══ Records shown ══

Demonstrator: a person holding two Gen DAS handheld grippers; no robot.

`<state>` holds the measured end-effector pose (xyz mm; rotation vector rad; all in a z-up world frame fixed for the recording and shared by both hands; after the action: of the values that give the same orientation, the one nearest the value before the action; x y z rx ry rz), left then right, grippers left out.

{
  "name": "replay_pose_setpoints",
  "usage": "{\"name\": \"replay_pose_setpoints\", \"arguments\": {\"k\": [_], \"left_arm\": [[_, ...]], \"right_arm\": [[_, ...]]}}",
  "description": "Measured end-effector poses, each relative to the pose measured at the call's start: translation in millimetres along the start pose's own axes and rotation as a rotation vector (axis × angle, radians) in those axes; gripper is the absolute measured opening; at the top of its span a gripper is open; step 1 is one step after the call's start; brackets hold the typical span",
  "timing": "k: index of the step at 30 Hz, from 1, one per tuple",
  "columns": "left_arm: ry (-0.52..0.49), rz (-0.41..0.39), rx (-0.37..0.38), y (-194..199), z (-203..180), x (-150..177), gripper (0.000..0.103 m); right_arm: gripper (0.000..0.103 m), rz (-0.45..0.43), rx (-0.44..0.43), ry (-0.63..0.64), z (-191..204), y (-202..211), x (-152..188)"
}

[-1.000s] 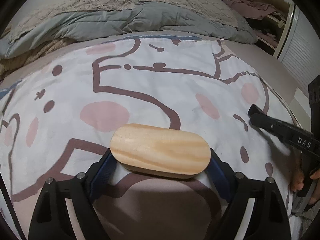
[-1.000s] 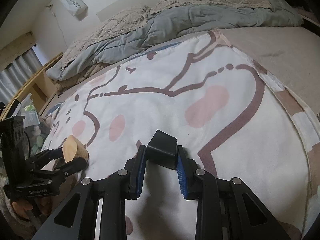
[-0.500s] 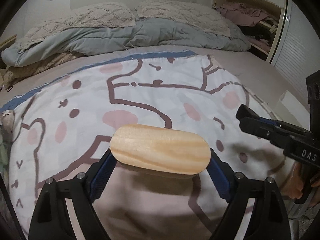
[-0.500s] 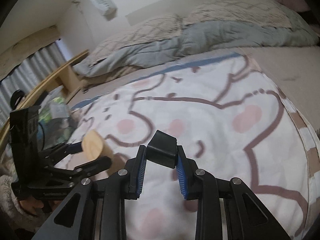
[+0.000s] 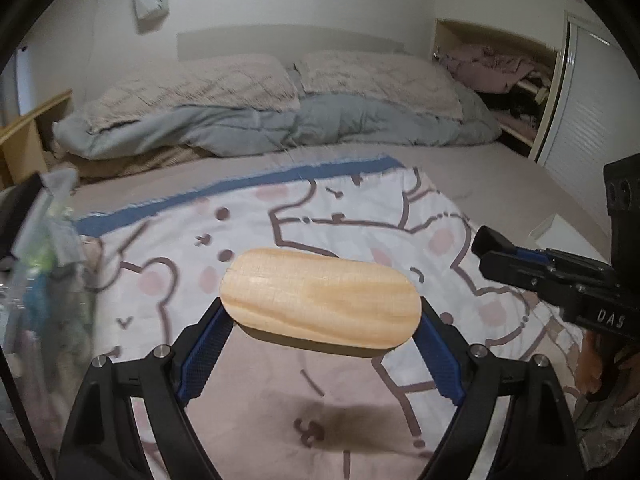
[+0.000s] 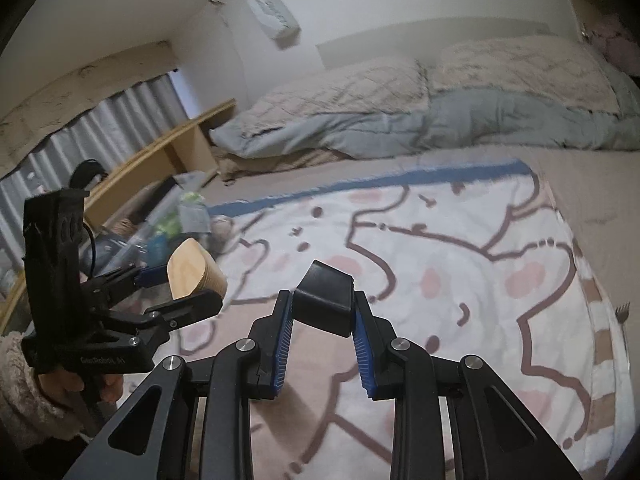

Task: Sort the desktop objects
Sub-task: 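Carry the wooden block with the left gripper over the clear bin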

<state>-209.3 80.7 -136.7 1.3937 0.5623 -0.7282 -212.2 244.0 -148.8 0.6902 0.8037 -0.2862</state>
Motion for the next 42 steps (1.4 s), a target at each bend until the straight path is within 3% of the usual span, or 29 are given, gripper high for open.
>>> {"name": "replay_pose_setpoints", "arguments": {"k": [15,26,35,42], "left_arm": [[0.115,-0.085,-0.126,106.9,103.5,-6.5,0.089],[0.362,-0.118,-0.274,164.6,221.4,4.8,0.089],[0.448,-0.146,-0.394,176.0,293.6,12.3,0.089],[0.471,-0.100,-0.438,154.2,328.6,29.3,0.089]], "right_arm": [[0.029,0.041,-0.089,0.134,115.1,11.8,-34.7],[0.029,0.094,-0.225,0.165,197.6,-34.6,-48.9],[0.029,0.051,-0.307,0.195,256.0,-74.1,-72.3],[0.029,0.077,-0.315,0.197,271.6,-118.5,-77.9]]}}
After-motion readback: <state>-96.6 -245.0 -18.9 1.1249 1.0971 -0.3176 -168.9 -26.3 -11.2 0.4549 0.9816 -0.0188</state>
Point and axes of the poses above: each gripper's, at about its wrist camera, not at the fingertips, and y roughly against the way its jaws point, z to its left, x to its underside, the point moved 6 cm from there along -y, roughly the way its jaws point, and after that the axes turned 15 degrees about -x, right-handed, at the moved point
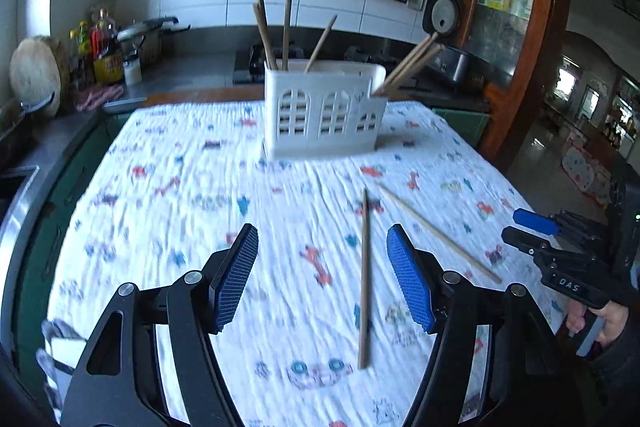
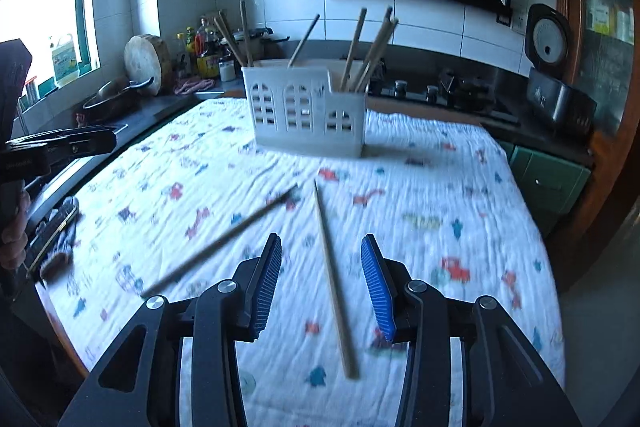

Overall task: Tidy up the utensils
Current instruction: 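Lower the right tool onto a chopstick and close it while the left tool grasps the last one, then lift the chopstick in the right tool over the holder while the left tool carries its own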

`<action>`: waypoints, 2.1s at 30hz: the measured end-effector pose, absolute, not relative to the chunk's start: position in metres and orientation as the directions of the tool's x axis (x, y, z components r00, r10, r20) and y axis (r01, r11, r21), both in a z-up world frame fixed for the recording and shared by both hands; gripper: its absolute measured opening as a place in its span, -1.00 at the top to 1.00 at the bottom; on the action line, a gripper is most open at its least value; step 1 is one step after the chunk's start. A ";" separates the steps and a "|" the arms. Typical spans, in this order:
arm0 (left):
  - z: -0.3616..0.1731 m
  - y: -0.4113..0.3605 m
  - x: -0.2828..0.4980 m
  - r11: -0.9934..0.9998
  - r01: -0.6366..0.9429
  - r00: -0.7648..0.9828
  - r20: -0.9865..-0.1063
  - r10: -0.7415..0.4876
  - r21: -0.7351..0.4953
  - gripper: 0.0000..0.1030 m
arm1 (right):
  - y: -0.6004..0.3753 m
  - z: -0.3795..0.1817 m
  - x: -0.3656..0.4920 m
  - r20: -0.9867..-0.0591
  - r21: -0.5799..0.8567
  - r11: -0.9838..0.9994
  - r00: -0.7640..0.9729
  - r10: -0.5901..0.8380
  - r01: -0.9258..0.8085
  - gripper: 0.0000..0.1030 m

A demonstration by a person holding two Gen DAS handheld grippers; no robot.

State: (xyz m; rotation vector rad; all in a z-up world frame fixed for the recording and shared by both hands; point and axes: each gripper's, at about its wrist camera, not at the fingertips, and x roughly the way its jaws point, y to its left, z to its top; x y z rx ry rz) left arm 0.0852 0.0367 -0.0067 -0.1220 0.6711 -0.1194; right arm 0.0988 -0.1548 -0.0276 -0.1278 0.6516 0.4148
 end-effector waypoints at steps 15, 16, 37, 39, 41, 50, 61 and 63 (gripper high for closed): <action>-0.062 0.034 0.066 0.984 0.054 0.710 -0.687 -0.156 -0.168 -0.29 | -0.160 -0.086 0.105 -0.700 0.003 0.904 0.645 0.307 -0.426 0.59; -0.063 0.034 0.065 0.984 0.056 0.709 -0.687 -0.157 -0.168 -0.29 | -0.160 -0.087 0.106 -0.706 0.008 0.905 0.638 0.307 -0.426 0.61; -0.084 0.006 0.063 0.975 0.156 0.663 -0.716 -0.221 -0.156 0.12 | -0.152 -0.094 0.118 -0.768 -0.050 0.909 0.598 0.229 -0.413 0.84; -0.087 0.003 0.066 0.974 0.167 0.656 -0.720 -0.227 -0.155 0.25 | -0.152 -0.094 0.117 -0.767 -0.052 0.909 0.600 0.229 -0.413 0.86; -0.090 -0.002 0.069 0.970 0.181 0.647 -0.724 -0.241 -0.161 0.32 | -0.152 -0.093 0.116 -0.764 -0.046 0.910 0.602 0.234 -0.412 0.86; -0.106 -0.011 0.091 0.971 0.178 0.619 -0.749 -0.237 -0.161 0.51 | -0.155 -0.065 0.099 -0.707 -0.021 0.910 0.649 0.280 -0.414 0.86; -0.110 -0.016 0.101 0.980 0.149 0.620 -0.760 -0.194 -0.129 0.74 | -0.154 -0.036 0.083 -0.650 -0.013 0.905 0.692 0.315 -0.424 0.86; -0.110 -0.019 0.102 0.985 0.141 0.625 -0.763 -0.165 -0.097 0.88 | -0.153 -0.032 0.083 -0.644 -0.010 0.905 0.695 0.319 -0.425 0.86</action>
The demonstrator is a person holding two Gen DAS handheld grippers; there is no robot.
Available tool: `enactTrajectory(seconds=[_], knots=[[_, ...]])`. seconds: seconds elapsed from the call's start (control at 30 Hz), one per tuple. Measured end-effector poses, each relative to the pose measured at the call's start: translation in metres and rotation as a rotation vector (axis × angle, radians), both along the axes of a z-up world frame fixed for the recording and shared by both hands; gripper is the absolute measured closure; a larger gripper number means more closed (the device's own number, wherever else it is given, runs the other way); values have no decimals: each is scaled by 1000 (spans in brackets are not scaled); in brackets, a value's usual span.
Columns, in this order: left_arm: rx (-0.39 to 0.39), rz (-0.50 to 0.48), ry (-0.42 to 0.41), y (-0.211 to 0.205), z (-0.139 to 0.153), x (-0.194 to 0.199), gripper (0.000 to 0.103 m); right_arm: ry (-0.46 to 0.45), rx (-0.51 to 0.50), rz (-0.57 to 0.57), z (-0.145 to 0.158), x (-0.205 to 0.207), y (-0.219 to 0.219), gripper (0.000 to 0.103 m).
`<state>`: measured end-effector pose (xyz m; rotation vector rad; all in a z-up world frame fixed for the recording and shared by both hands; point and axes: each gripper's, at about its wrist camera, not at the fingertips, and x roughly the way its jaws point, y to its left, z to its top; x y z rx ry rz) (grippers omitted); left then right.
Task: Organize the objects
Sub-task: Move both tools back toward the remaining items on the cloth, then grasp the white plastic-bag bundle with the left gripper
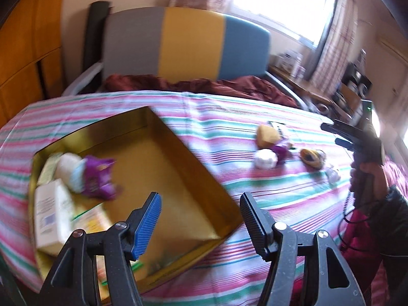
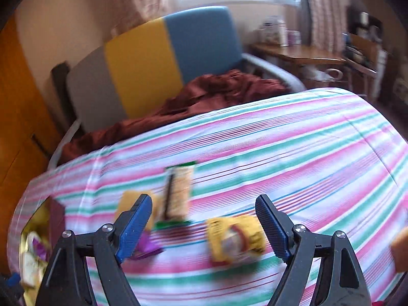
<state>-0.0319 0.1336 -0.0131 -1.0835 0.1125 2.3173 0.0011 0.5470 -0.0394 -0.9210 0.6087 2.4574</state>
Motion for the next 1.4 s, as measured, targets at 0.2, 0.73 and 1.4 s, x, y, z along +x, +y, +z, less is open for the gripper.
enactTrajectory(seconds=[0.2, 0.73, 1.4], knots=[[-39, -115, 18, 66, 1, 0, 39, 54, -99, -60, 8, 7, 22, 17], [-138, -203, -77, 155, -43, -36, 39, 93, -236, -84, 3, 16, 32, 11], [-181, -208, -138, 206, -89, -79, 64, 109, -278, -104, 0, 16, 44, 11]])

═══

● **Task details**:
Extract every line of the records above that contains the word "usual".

● **Answer for this exercise**:
Motion for the next 42 steps (1.4 s), a target at each bend until the straight path is within 3% of the usual span, or 29 are given, gripper high for open.
Available tool: `enactTrajectory(seconds=[_], knots=[[_, ...]])`. seconds: seconds elapsed from the call's start (control at 30 Hz), one per tuple. Measured end-effector poses, each relative to the pose measured at the call's start: translation in metres and rotation as a rotation vector (axis × angle, radians), both along the axes of a z-up world frame fixed for the recording and shared by both hands; gripper is the absolute measured closure; a larger gripper number means more closed (the device's own number, wherever else it is given, runs the other way); values have no decimals: each is scaled by 1000 (spans in brackets are not scaled); in brackets, a value's usual span.

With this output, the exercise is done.